Work to complete: Could you repeat all of the entries word for word, minus any pictures?

===== Source material =====

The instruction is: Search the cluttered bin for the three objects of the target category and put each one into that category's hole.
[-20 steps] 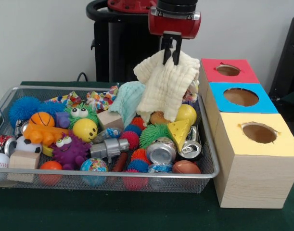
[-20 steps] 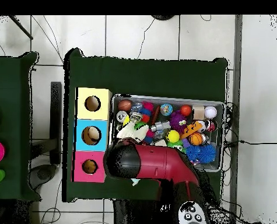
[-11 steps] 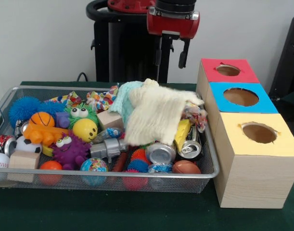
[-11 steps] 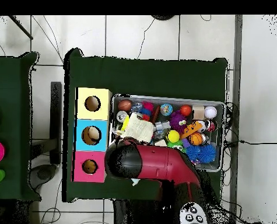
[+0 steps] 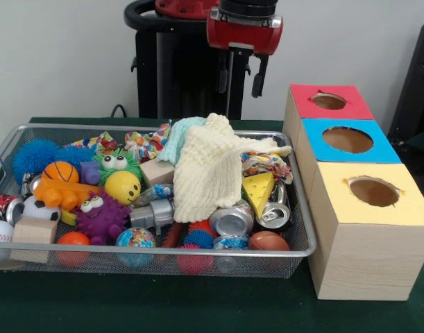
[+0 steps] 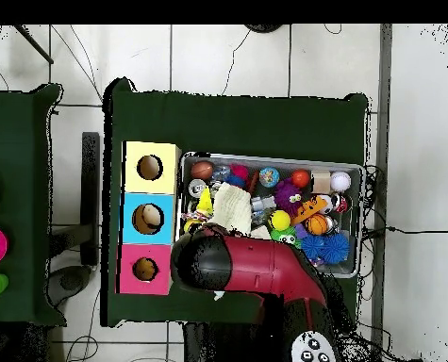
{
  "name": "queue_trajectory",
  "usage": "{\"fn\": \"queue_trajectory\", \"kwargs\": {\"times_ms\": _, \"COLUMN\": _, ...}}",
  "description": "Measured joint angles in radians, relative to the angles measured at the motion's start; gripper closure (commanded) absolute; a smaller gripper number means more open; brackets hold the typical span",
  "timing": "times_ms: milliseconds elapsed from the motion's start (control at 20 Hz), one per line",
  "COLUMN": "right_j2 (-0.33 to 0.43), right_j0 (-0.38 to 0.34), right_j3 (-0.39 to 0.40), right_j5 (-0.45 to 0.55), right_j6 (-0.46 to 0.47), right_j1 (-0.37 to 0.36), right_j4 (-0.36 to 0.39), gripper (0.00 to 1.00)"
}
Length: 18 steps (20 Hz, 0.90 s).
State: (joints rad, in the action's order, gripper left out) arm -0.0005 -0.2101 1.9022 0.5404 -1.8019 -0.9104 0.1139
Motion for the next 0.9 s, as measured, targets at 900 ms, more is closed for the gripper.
{"fn": "queue_trajectory", "kwargs": {"times_ms": 900, "right_j2": 0.002, "right_j0": -0.257, "right_j3": -0.081, "right_j5": 0.000, "right_j6": 0.000, "right_j1": 0.046, "right_j4": 0.002, "gripper": 0.00}}
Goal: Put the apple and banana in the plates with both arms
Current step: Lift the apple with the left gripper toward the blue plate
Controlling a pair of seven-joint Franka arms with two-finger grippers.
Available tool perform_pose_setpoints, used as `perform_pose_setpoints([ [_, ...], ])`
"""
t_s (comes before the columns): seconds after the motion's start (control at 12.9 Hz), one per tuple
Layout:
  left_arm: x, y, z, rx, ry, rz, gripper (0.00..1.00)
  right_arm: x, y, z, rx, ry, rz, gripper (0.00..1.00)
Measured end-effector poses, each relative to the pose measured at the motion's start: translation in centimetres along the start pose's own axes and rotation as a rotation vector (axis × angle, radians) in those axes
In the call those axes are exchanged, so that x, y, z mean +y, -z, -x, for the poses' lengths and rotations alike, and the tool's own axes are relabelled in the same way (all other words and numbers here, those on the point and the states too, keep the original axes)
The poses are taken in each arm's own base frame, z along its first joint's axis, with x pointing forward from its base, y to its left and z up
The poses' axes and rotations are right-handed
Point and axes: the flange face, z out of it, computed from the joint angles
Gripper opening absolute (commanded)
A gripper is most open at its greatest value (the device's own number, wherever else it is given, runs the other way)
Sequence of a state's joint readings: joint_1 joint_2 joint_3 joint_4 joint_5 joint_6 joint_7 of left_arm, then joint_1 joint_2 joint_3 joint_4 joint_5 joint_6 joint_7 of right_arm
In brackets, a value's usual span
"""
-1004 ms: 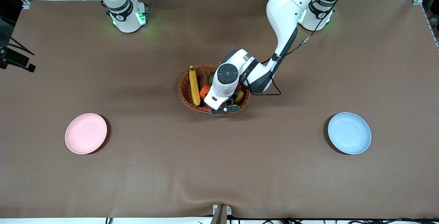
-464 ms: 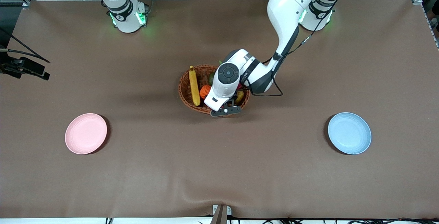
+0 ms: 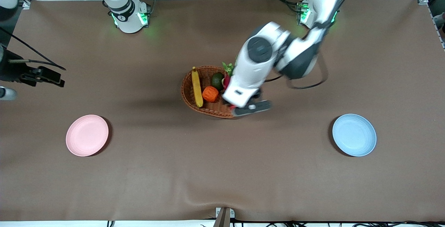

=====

Answer for this exercise:
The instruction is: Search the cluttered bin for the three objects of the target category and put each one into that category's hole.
[-20 steps] 
[-20 steps] 
[-11 steps] 
[-11 steps] 
[+0 steps] 
[+0 steps] 
{
  "name": "queue_trajectory",
  "usage": "{\"fn\": \"queue_trajectory\", \"kwargs\": {\"times_ms\": _, \"COLUMN\": _, ...}}",
  "description": "Measured joint angles in radians, relative to the angles measured at the motion's start; gripper closure (commanded) absolute; a smaller gripper number means more open; brackets hold the typical span",
  "timing": "times_ms: milliseconds elapsed from the motion's start (control at 20 Hz), one per line",
  "COLUMN": "right_j2 (-0.33 to 0.43), right_j0 (-0.38 to 0.34), right_j3 (-0.39 to 0.40), right_j5 (-0.45 to 0.55), right_j6 (-0.46 to 0.47), right_j1 (-0.37 to 0.36), right_j4 (-0.36 to 0.39), gripper (0.00 to 1.00)"
}
Length: 18 steps (20 Hz, 0.90 s).
State: (joints rad, in the action's order, gripper left out) arm -0.0005 -0.2101 1.9022 0.5404 -1.8019 -0.9104 0.1139
Motion for the next 0.9 s, as measured, targets at 900 ms, more is closed for the gripper.
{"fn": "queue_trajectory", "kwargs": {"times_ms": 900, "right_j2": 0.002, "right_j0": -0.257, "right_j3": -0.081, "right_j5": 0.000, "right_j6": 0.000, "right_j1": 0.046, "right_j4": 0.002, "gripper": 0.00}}
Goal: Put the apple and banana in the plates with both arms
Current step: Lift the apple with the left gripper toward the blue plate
Controlling a pair of seven-joint Franka arms with two-finger grippers.
Available tool perform_pose_setpoints, used as `perform_pose_setpoints([ [_, ...], ])`
"""
t_s (comes before the columns): seconds after the motion's start (control at 12.9 Hz), one per tuple
Layout:
  left_arm: x, y, z, rx, ry, rz, gripper (0.00..1.00)
  right_arm: x, y, z, rx, ry, rz, gripper (0.00..1.00)
Measured end-effector poses, each relative to the pose measured at the motion's start: translation in centimetres along the start pose's own axes and rotation as a rotation vector (axis × angle, radians) in those axes
In the call those axes are exchanged, so that x, y, z mean +y, -z, -x, for the poses' lengths and rotations alike, and the tool's own axes are relabelled in the same way (all other words and numbers here, those on the point and the states too, keep the original axes)
The poses are taken in each arm's own base frame, z along its first joint's axis, with x pointing forward from its base, y to its left and z up
The poses' axes and rotations are right-handed
Point and axes: the flange face, z out of it, computed from the joint angles
Gripper opening absolute (commanded)
A gripper is most open at its greatest value (the device's own number, wherever else it is given, runs the other way)
Sequence of a state's joint readings: joint_1 joint_2 joint_3 joint_4 joint_5 joint_6 joint_7 of left_arm, then joint_1 joint_2 joint_3 joint_4 joint_5 joint_6 joint_7 of right_arm
In brackets, a value's usual span
"""
-1004 ms: 
-464 ms: 
+0 ms: 

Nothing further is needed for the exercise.